### DATA SEGMENT
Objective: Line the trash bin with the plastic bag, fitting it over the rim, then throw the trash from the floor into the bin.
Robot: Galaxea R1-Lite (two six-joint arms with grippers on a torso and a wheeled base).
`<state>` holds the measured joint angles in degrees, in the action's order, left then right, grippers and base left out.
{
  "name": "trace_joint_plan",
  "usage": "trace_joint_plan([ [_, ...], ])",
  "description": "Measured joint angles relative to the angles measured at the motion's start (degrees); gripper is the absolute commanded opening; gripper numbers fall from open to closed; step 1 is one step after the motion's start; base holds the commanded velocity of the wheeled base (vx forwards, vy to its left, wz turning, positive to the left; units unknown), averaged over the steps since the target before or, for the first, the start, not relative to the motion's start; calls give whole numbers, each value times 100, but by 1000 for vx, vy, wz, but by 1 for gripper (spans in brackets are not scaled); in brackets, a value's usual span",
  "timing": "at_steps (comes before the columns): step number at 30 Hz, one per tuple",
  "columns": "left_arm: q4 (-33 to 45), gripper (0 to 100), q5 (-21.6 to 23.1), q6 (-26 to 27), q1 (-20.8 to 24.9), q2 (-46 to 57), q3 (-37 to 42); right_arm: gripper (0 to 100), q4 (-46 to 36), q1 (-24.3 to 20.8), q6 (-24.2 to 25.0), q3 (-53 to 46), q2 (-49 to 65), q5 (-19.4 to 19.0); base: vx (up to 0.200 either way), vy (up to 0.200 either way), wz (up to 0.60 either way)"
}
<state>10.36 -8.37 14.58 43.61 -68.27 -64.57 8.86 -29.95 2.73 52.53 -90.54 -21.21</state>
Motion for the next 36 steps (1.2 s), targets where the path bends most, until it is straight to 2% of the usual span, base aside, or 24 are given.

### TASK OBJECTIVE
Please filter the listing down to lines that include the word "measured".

### ANSWER BOX
`<state>` holds the measured joint angles in degrees, in the action's order, left then right, grippers and base left out.
  "description": "Measured joint angles relative to the angles measured at the motion's start (degrees); gripper is the absolute commanded opening; gripper numbers fall from open to closed; step 1 is one step after the motion's start; base holds the commanded velocity of the wheeled base (vx forwards, vy to its left, wz turning, positive to the left; units unknown), averaged over the steps since the target before or, for the first, the start, not relative to the motion's start; calls give whole numbers, each value times 100, but by 1000 for vx, vy, wz, but by 1 for gripper (spans in brackets are not scaled); in brackets, a value's usual span",

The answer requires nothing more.